RECORDED DATA Block Start

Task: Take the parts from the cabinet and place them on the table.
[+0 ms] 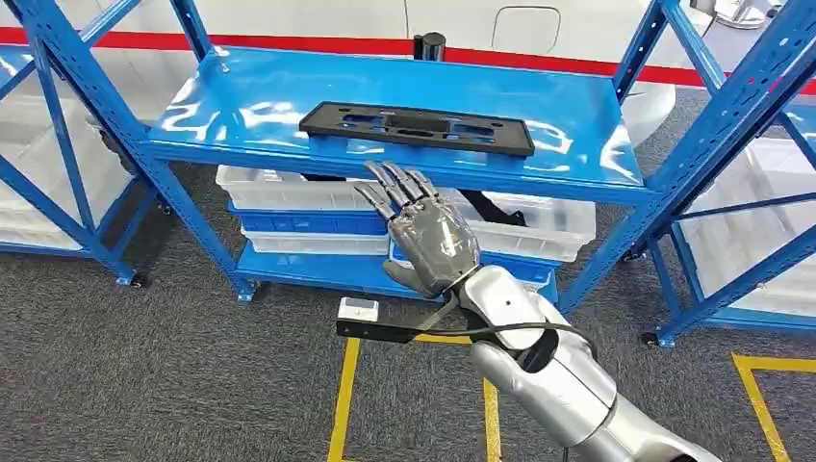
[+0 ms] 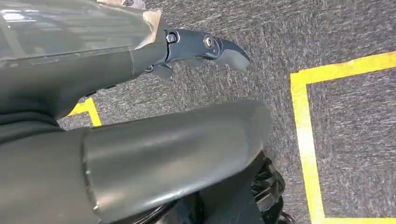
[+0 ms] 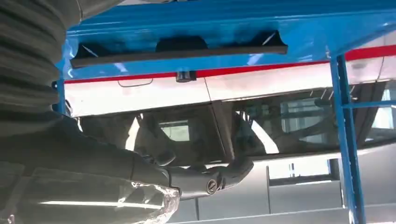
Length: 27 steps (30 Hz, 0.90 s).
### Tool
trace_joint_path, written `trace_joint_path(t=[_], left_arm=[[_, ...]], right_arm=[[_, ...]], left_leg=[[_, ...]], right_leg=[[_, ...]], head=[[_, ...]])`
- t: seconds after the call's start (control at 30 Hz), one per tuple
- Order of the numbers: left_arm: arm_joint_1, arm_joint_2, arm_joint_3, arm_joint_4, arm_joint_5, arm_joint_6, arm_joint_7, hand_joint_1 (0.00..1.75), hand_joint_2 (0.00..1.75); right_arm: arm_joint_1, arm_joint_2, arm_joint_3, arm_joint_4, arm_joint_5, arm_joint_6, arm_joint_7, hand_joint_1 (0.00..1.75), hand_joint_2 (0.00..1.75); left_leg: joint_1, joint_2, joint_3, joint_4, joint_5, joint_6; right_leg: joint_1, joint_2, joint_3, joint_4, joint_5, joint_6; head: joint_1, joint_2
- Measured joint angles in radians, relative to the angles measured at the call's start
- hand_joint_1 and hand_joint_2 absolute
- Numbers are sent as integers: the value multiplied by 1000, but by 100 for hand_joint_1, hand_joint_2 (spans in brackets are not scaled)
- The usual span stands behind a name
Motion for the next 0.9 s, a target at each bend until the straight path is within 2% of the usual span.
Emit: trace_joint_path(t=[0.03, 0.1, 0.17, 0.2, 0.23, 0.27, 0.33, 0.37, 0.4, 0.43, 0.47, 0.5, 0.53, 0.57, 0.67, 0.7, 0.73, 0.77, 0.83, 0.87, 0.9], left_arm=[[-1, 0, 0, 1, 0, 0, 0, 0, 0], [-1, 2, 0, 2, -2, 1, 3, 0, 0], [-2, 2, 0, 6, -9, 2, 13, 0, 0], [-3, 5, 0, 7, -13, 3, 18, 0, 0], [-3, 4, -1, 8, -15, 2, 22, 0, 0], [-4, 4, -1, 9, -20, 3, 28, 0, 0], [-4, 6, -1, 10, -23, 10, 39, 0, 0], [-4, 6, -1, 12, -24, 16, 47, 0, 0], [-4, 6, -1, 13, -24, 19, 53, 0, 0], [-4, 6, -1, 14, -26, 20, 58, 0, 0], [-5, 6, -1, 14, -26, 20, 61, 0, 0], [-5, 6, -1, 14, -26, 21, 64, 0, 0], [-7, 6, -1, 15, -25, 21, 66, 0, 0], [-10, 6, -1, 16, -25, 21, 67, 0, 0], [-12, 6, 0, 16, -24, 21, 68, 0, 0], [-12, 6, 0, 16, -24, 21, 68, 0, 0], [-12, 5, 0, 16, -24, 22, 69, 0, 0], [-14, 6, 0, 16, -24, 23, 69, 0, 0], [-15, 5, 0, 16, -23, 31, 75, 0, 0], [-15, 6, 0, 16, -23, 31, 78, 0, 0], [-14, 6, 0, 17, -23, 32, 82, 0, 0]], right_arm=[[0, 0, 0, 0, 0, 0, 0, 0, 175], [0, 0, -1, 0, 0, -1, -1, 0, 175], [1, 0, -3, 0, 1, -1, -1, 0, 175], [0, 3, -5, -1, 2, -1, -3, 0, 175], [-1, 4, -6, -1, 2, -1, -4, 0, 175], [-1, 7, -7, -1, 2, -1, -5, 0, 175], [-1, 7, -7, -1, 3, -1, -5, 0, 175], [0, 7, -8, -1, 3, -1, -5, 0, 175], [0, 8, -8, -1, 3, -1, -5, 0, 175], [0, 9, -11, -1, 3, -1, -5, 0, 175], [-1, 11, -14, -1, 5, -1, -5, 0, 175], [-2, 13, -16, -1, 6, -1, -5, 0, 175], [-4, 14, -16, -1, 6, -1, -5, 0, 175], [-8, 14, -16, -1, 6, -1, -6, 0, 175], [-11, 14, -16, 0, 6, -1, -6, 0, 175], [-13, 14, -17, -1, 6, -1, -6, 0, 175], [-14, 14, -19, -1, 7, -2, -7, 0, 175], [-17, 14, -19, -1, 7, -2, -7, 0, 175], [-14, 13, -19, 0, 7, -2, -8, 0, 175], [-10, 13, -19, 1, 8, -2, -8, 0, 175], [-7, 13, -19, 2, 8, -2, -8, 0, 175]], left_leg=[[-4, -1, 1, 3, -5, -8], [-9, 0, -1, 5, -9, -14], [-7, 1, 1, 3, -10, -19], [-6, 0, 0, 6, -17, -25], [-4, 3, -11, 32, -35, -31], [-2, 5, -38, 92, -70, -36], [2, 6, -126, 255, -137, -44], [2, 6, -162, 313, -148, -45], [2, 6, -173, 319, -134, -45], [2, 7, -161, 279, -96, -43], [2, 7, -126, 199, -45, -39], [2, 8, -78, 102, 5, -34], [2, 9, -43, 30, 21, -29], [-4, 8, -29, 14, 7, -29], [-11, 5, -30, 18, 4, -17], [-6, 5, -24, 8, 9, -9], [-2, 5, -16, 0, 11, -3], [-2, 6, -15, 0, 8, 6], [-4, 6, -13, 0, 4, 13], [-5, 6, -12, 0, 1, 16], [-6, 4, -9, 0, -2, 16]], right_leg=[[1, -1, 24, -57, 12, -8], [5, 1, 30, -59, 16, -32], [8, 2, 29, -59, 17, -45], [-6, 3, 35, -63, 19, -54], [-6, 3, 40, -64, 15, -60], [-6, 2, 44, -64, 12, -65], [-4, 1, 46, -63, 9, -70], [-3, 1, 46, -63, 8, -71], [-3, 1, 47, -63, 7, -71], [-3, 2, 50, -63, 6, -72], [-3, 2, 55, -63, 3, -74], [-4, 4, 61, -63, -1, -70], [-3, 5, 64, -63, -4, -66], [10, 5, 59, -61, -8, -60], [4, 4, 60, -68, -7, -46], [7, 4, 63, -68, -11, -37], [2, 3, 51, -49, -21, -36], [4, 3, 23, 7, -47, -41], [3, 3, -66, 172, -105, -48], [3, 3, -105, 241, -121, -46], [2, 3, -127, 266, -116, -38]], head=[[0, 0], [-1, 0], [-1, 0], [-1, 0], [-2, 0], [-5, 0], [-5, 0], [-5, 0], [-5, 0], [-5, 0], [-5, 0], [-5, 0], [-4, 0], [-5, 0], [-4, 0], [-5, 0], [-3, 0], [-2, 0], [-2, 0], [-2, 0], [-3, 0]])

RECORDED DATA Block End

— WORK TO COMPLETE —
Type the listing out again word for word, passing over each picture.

— TASK RESPONSE —
Task: Take the parts from the cabinet and place them on the table.
[+0 ms] 
[+0 ms] 
[+0 ms] 
Length: 27 steps (30 Hz, 0.90 s).
### Tool
trace_joint_path, written `trace_joint_path(t=[_], left_arm=[[_, ...]], right_arm=[[_, ...]], left_leg=[[_, ...]], right_leg=[[_, ...]], head=[[_, ...]])`
- t: seconds after the call's start (control at 30 Hz), one per tuple
- Order of the numbers: left_arm: arm_joint_1, arm_joint_2, arm_joint_3, arm_joint_4, arm_joint_5, arm_joint_6, arm_joint_7, hand_joint_1 (0.00..1.75), hand_joint_2 (0.00..1.75); right_arm: arm_joint_1, arm_joint_2, arm_joint_3, arm_joint_4, arm_joint_5, arm_joint_6, arm_joint_7, hand_joint_1 (0.00..1.75), hand_joint_2 (0.00..1.75); left_leg: joint_1, joint_2, joint_3, joint_4, joint_5, joint_6; right_leg: joint_1, joint_2, joint_3, joint_4, joint_5, joint_6; head: joint_1, joint_2
- Measured joint angles in radians, relative to the angles measured at the call's start
- hand_joint_1 and hand_joint_2 absolute
- Numbers are sent as integers: the value multiplied by 1000, but by 100 for hand_joint_1, hand_joint_2 (spans in brackets are not scaled)
- The usual span stands behind a name
Motion for the next 0.9 s, a target at each bend until the straight path is within 2% of the usual span.
Emit: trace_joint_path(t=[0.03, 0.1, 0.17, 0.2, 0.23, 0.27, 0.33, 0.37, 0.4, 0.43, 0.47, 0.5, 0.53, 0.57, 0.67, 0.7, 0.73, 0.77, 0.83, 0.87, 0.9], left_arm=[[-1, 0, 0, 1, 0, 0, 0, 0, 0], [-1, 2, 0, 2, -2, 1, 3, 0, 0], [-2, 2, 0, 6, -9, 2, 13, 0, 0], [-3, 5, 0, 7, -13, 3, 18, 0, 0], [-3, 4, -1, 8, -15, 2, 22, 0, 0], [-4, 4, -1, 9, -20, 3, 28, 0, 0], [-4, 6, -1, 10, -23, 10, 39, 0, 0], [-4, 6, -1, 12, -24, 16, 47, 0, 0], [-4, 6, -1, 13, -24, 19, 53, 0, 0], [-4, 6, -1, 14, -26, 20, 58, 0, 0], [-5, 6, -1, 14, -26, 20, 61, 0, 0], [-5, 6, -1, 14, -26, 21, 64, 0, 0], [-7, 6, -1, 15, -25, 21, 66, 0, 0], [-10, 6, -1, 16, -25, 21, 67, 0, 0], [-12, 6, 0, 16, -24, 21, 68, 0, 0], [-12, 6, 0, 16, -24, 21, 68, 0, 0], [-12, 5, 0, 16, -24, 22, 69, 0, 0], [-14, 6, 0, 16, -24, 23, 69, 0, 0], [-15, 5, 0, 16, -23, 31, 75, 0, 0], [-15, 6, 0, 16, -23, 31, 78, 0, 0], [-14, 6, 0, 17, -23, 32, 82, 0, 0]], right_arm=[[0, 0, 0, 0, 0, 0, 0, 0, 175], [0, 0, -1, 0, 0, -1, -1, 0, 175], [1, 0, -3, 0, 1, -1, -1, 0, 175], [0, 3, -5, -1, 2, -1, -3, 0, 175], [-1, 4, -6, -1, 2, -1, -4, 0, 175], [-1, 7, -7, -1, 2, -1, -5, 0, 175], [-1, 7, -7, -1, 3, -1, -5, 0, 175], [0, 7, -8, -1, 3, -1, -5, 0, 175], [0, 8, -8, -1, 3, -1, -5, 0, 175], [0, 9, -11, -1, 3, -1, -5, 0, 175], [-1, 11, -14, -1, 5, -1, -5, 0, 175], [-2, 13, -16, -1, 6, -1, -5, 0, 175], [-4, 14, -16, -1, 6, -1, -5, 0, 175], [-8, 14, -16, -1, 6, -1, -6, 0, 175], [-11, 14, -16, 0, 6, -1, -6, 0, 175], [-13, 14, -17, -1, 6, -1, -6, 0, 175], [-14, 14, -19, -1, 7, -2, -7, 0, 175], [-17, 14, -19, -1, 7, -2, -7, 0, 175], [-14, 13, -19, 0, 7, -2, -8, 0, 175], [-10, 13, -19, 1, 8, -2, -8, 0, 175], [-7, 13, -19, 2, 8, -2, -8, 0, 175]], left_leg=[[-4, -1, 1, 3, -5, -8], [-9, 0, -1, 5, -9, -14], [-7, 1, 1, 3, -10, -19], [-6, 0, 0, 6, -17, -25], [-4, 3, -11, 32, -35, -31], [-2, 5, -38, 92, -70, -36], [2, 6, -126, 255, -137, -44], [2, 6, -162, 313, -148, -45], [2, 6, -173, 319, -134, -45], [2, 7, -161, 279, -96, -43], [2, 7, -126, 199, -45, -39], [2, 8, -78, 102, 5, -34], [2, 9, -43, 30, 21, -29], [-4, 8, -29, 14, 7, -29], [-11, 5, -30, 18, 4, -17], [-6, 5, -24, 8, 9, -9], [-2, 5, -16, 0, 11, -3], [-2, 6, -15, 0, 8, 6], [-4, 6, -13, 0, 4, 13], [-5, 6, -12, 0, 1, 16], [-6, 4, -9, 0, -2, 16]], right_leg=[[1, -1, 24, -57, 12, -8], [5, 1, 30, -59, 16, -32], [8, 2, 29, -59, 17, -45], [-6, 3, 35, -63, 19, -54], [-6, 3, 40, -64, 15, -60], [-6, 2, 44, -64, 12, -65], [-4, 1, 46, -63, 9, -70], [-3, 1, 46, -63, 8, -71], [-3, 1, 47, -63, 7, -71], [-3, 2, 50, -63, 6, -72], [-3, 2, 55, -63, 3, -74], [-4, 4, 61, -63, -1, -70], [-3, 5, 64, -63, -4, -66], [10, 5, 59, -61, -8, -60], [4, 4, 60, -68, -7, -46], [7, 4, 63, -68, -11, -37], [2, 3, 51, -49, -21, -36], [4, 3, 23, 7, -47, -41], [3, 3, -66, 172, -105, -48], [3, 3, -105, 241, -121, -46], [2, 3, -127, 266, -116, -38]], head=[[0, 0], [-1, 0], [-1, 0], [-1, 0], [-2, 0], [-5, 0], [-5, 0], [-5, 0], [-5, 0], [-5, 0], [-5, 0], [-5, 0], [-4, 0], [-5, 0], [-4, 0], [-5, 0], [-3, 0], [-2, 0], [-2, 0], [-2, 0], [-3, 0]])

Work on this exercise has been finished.